▶ [Prompt] Print nothing but the lines below starting at the line that holds "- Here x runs" and ending at the line that holds "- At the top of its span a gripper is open", including both, each exactly as written.

Excerpted data START

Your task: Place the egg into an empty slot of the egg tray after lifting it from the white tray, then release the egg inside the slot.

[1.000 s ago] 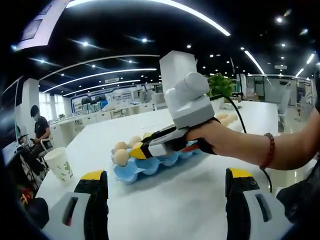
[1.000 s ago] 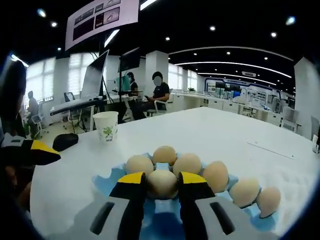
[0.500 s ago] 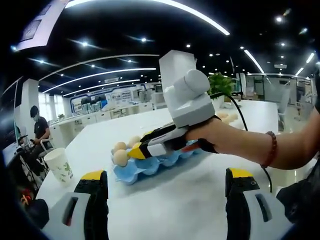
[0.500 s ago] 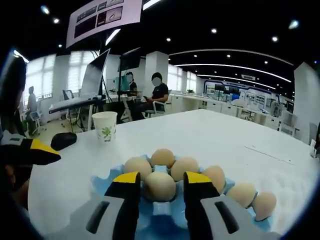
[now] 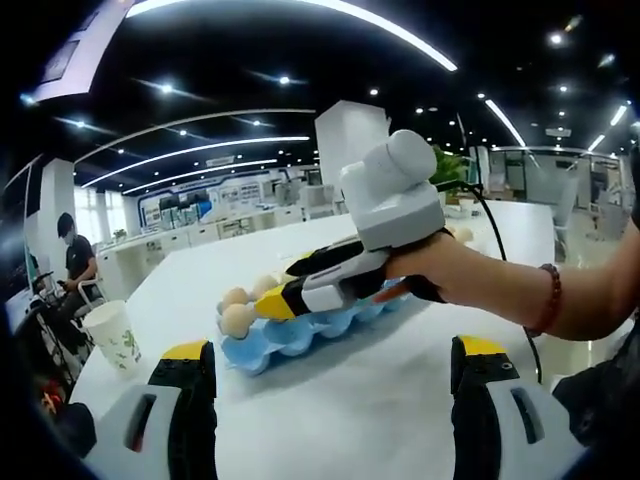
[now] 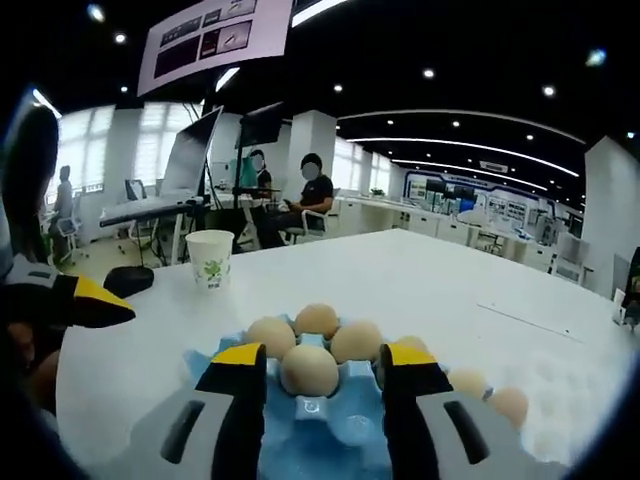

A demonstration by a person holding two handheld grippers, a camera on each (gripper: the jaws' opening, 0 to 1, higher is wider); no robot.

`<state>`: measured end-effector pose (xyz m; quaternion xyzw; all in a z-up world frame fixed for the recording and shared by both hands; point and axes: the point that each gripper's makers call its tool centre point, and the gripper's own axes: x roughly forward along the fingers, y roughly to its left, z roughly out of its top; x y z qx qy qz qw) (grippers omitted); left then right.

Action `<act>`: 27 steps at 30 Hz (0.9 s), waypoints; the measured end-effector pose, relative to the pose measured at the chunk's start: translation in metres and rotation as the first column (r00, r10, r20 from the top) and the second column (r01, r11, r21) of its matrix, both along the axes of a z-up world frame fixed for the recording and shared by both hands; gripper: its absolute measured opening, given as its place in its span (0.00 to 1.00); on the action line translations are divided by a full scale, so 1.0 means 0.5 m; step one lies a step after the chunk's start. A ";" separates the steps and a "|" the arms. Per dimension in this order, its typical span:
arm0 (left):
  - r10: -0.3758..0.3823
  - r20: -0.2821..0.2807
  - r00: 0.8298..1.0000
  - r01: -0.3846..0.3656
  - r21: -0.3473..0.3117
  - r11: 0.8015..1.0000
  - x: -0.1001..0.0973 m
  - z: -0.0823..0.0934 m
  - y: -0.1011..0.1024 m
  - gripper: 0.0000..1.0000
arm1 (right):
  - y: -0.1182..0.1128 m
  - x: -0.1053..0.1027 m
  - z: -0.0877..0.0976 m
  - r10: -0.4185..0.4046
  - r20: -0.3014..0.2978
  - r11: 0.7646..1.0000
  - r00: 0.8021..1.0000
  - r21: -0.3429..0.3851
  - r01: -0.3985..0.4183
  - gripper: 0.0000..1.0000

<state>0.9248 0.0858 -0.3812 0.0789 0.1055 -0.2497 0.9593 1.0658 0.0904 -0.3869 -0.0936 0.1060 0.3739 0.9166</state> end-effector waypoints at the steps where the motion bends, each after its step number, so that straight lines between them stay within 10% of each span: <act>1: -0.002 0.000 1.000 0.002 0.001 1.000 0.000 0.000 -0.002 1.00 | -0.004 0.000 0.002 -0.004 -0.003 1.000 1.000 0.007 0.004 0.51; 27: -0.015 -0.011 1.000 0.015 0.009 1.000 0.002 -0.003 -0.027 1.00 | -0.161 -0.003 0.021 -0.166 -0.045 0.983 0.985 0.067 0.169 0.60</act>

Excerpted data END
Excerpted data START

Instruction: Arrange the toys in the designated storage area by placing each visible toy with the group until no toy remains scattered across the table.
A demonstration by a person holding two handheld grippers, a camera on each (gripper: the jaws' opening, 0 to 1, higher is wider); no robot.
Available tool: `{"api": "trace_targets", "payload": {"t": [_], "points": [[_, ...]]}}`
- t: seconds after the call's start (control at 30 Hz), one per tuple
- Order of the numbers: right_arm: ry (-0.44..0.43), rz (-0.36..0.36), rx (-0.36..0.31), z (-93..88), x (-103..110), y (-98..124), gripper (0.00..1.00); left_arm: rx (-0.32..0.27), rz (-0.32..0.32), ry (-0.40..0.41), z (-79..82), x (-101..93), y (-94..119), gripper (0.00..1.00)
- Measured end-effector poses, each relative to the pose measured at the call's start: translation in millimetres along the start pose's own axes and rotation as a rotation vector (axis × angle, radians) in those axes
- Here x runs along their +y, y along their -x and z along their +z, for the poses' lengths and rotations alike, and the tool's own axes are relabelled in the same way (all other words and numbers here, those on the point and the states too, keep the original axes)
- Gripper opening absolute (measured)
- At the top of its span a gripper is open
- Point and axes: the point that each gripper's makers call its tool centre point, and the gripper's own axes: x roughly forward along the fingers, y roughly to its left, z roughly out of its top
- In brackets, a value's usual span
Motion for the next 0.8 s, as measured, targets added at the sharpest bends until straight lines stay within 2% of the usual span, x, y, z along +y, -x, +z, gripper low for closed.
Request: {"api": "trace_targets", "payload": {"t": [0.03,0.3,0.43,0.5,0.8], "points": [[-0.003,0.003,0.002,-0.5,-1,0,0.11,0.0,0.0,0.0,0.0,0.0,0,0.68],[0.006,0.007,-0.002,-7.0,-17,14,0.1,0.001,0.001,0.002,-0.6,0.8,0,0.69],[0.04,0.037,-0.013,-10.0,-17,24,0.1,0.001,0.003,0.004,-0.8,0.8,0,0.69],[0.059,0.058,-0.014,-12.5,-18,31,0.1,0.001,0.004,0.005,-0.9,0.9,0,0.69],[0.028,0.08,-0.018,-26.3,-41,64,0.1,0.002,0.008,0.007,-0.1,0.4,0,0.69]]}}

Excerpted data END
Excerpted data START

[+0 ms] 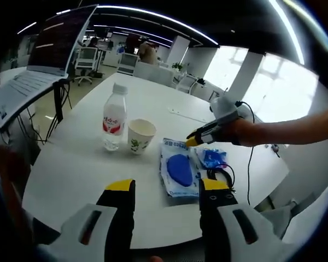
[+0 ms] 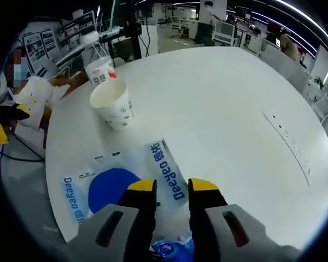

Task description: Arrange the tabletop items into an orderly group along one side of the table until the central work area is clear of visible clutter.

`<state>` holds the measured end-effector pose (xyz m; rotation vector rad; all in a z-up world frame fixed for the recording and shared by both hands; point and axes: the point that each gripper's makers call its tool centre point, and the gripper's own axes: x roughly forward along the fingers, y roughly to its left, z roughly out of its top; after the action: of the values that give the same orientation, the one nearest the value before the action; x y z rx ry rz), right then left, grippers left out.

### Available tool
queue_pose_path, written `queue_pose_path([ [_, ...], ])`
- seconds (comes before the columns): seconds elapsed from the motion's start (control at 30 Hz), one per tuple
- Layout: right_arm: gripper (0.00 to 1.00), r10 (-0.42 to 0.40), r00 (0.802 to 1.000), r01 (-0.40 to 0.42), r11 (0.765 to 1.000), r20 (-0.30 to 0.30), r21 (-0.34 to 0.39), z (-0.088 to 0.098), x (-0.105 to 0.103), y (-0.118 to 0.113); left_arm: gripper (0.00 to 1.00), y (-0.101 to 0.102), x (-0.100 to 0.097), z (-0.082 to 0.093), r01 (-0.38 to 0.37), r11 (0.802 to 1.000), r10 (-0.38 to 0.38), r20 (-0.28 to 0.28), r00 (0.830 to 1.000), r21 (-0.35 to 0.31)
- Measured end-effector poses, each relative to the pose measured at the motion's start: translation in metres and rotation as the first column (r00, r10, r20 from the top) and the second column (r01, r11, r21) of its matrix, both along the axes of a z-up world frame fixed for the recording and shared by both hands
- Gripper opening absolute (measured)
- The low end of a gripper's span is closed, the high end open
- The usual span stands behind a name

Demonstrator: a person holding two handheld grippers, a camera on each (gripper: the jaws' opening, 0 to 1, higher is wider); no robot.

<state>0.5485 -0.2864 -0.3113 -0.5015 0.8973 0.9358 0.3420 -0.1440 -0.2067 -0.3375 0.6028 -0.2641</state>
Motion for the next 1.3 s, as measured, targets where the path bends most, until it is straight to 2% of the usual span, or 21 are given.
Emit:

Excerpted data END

▶ [Answer box]
- Here x runs along their +y, y along their -x and z along their +z, for the poses' lengths and rotations alike, and the tool's own axes are relabelled in the same way (all other words and numbers here, those on the point and the states too, keep the original axes)
- Gripper opening absolute (measured)
- At the top of its span a gripper is open

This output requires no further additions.